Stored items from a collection
++++++++++++++++++++

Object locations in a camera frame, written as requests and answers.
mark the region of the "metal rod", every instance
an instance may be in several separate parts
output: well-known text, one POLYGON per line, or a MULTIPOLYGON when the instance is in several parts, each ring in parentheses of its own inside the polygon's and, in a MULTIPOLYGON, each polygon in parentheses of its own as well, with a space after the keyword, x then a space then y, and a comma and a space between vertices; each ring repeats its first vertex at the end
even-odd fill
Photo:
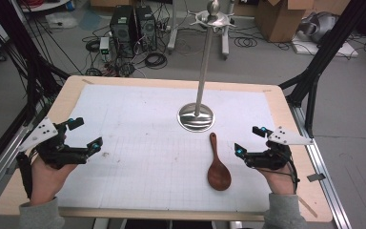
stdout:
POLYGON ((206 44, 204 45, 203 60, 201 61, 201 72, 200 72, 200 79, 198 82, 197 101, 195 102, 195 111, 194 111, 195 116, 198 116, 200 114, 200 105, 201 105, 201 99, 203 98, 204 84, 206 82, 206 73, 208 68, 208 61, 212 41, 213 41, 213 28, 208 27, 206 35, 206 44))

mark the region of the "plastic bag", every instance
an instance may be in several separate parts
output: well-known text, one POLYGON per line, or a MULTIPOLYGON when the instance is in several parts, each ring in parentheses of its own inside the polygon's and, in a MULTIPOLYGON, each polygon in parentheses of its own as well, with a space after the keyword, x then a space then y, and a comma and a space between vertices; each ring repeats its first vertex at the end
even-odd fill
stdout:
POLYGON ((78 22, 69 12, 55 12, 46 15, 47 22, 50 28, 73 28, 78 25, 78 22))

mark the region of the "wire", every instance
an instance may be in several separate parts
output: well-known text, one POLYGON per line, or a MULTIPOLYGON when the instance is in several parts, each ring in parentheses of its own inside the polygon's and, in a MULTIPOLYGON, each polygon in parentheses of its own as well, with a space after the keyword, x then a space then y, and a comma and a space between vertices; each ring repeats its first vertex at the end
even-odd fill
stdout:
POLYGON ((168 65, 168 58, 162 53, 150 53, 145 58, 145 66, 150 69, 163 69, 168 65))

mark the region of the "robotic hand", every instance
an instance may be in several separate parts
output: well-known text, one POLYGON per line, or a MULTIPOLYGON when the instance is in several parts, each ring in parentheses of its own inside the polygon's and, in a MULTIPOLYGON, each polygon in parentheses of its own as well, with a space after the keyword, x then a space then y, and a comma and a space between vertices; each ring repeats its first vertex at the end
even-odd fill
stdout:
POLYGON ((235 143, 235 155, 243 159, 245 164, 253 169, 265 168, 274 172, 274 170, 278 170, 285 165, 290 164, 292 171, 290 176, 293 178, 296 189, 296 184, 299 182, 299 179, 297 177, 289 145, 310 145, 314 142, 311 139, 292 133, 282 127, 278 127, 277 130, 272 132, 267 128, 258 128, 254 126, 253 133, 261 137, 267 136, 268 141, 266 142, 266 145, 269 149, 262 153, 248 153, 245 148, 235 143))
POLYGON ((101 150, 102 137, 87 144, 87 148, 74 148, 65 144, 67 126, 70 131, 84 124, 83 118, 69 119, 60 124, 53 124, 45 117, 26 140, 19 146, 16 157, 28 198, 31 197, 31 159, 37 153, 53 169, 61 169, 66 164, 86 164, 88 158, 101 150), (29 156, 25 151, 37 144, 29 156))

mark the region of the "metal base plate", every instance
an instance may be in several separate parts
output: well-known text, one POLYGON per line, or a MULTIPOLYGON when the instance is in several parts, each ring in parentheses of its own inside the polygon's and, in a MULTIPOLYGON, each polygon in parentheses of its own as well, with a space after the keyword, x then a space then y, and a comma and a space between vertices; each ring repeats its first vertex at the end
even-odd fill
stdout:
POLYGON ((214 113, 209 107, 200 104, 200 114, 195 116, 194 112, 195 103, 189 103, 177 114, 177 120, 184 129, 190 132, 205 132, 213 126, 214 113))

++++++++++++++++++++

Looking at the records above, in how many lines does the word "every" occur? Reply with the number alone.

5